La gran fealdad (por Javier Eder)

1984, cuando la juerga estaba en su apogeo.
Hay días que casi es mejor leer lo que escriben otros, por ejemplo hoy, este artículo de Javier Eder, titulado La gran fealdad, publicado en Diario de Noticias, de Navarra:
AL final de una necrológica publicaba ayer en El País se leía: “Germán Coppini deja tres hijos y un modelo de compromiso ético y estético”. Lo último, la unión de lo ético y lo estético, no está de más resaltarlo ahora, en tiempos lo bastante malos como para que haya que volver a defender lo evidente.
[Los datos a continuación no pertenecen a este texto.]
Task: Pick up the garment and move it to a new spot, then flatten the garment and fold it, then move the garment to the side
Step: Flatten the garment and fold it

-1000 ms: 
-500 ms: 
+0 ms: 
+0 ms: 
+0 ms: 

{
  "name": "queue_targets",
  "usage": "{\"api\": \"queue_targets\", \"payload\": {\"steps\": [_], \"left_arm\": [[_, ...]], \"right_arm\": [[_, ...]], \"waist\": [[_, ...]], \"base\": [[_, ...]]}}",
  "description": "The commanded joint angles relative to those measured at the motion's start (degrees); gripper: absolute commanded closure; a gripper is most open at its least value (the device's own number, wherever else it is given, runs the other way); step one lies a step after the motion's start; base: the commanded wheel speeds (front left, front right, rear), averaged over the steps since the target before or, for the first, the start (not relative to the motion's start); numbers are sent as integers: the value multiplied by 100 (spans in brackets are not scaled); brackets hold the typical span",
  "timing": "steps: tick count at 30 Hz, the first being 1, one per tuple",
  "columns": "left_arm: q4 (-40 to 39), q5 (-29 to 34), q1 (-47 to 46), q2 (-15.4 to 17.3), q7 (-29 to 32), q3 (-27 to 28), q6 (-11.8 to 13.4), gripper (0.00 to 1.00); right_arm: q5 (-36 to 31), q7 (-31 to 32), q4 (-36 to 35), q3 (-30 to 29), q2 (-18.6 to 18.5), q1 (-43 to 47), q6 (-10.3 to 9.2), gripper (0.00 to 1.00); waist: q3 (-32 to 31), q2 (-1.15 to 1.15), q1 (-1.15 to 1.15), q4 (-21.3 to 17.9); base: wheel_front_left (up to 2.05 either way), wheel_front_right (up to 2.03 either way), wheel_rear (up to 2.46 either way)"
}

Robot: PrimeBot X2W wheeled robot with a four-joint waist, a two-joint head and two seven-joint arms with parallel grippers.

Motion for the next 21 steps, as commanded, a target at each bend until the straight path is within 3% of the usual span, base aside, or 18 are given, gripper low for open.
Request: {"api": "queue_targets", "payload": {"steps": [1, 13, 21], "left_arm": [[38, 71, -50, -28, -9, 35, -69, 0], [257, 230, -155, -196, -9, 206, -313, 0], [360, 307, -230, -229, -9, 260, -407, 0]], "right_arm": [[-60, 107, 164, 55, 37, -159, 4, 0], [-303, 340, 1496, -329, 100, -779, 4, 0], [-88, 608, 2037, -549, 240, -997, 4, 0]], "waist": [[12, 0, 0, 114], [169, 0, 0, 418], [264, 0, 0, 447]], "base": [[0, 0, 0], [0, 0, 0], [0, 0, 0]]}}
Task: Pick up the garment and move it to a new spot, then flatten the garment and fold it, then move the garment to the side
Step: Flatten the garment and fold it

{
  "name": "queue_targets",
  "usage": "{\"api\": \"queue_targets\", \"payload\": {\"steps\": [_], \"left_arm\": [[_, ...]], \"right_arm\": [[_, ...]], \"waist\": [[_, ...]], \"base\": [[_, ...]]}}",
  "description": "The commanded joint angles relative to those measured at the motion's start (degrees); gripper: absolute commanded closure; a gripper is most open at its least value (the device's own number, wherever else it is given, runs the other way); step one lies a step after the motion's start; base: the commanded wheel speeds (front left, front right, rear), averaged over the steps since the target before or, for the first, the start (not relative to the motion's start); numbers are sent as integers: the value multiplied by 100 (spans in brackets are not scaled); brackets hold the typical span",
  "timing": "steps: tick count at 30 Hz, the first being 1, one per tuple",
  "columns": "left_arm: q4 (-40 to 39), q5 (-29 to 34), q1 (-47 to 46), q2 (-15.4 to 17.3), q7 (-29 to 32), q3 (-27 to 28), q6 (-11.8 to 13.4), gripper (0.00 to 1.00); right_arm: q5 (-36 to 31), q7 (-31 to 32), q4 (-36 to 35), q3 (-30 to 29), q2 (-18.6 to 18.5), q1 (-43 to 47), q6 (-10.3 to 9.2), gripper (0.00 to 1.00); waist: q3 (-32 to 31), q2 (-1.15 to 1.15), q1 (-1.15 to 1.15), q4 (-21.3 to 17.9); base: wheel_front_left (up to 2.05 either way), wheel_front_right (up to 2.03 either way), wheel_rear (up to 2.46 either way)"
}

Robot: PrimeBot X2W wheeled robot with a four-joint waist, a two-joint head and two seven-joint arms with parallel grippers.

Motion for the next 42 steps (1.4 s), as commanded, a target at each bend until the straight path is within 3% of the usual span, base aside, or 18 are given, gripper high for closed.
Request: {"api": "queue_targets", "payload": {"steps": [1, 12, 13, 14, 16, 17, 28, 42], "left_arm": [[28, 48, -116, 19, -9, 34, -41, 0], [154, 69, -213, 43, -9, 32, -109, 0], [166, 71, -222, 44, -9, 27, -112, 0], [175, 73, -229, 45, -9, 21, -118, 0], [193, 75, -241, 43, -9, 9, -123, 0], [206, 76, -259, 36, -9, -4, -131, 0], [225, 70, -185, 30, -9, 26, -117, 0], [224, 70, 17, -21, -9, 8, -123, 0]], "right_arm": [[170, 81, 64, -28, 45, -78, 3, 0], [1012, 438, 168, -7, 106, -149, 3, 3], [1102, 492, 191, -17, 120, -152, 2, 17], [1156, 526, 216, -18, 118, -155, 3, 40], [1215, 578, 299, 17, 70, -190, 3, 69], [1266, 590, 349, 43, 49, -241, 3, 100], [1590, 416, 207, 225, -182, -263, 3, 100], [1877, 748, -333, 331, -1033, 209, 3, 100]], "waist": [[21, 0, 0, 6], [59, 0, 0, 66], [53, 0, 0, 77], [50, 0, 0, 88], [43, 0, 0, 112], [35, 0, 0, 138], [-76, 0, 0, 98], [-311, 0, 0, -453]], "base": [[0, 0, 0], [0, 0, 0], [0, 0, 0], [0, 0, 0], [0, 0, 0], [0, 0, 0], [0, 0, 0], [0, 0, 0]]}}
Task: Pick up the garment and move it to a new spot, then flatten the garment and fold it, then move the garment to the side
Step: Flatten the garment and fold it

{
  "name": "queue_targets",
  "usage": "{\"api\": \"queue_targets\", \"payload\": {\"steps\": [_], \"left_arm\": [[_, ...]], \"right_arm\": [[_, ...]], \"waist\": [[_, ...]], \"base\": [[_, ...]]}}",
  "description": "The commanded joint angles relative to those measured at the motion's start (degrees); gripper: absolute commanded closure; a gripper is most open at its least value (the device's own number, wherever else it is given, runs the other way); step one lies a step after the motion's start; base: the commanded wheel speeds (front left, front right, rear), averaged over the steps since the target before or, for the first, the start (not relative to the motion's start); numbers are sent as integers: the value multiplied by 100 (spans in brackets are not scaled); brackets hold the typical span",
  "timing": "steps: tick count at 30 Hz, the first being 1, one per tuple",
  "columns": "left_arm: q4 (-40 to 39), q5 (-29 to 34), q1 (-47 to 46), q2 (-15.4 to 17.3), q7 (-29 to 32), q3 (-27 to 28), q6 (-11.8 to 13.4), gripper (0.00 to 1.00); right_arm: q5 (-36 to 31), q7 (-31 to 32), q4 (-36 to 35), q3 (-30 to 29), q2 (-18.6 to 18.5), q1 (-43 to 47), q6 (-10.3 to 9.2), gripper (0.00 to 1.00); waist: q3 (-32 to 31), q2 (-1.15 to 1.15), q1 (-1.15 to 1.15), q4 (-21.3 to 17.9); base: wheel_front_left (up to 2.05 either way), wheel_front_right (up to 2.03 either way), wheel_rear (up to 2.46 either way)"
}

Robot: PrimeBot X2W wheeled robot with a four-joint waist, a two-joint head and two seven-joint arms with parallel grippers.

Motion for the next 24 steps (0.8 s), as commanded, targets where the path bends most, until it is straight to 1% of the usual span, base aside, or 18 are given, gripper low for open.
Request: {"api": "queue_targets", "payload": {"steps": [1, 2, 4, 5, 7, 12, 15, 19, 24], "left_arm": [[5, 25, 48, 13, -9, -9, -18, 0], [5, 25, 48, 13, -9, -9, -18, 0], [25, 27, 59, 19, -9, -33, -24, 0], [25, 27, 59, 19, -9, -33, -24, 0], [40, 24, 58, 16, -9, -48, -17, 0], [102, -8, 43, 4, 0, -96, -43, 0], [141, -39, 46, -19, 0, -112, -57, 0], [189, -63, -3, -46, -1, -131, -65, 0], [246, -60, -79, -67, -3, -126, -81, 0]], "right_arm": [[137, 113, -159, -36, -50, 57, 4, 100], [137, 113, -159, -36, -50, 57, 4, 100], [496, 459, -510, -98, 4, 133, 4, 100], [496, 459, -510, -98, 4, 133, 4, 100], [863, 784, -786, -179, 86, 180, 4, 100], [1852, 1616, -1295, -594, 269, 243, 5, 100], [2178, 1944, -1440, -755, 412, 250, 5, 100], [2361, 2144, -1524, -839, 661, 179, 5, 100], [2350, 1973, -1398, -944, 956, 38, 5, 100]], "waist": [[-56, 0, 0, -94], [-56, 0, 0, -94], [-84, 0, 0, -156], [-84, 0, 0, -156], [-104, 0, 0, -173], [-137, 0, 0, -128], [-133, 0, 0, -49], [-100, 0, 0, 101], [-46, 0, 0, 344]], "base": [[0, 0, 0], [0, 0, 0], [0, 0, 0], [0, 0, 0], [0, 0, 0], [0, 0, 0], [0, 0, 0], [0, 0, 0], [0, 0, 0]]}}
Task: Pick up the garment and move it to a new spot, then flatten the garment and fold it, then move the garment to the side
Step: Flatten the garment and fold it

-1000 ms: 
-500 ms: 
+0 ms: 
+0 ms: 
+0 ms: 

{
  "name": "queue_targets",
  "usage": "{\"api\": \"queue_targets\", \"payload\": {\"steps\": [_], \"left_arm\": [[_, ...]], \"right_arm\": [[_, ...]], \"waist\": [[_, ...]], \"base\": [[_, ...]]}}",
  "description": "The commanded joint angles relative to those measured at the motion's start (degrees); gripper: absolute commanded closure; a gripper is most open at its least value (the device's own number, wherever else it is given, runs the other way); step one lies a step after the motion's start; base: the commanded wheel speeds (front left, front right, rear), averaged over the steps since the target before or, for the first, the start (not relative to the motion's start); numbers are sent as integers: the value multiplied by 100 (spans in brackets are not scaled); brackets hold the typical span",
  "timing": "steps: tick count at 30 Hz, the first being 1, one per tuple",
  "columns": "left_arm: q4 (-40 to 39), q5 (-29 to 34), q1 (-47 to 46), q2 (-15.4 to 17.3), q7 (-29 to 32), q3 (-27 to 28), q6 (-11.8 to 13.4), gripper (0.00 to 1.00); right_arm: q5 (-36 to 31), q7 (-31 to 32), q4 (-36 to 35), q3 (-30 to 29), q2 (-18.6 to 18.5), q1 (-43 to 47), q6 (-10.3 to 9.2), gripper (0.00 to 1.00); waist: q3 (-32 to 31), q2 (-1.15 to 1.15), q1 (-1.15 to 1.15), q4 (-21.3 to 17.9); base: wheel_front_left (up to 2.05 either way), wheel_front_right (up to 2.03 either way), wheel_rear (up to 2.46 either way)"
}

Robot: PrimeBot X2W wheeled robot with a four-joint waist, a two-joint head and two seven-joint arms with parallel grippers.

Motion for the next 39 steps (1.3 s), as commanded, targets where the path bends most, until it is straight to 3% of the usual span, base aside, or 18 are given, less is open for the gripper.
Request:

Antes de pasar a vivir bajo la indiferencia general, Coppini -republicano y contestatario con cuantas involuciones nos asolan- alcanzó la popularidad con una canción del mismo título que un poema en el que Bertolt Brecht venía a preguntarse por qué escribía de las feas redes de los pescadores en vez de escribir de las bonitas chimeneas de los trasatlánticos. Por qué hablo -decía Brecht- de la espalda encorvada de una campesina mayor cuando podría hablar de los pechos de las muchachas; por qué lo que me incita a escribir es el espanto que me producen las arengas populistas y no el entusiasmo que en mí suscitan los manzanos en flor. La respuesta está en las mismas preguntas de “Malos tiempos para la lírica”: porque la belleza no tiene que ver ni con lo bonito ni con lo “estético”, sino con la nobleza de los sentimientos o con el dolor de los sufrimientos. Triunfa ahora una película italiana titulada La grande bellezza. Es una versión edulcorada y esteticista de La dolce vita, que era un filme amargo y crudo. Triunfa porque rehúye hablar de la grande bruttezza, la gran fealdad del presente. El miércoles decía en Le Monde un fraile francés que en su día ayudó a nuestros republicanos: “Si me cruzo a Franco en el paraíso, pediré asilo en el infierno”. Pero para infierno feo y real, como apuntaba esta semana hasta el conservador The Times, el de la Marca Hispánica o marca España, territorio donde las mujeres han de volver a comulgar con las ruedas de molino morales impuestas por los jerarcas eclesiásticos. La gran fealdad, la gran brutalidad de los vientos de involución que azotan al sur de los Pirineos. Con su total indiferencia hacia el desamparo de quienes los padecen.”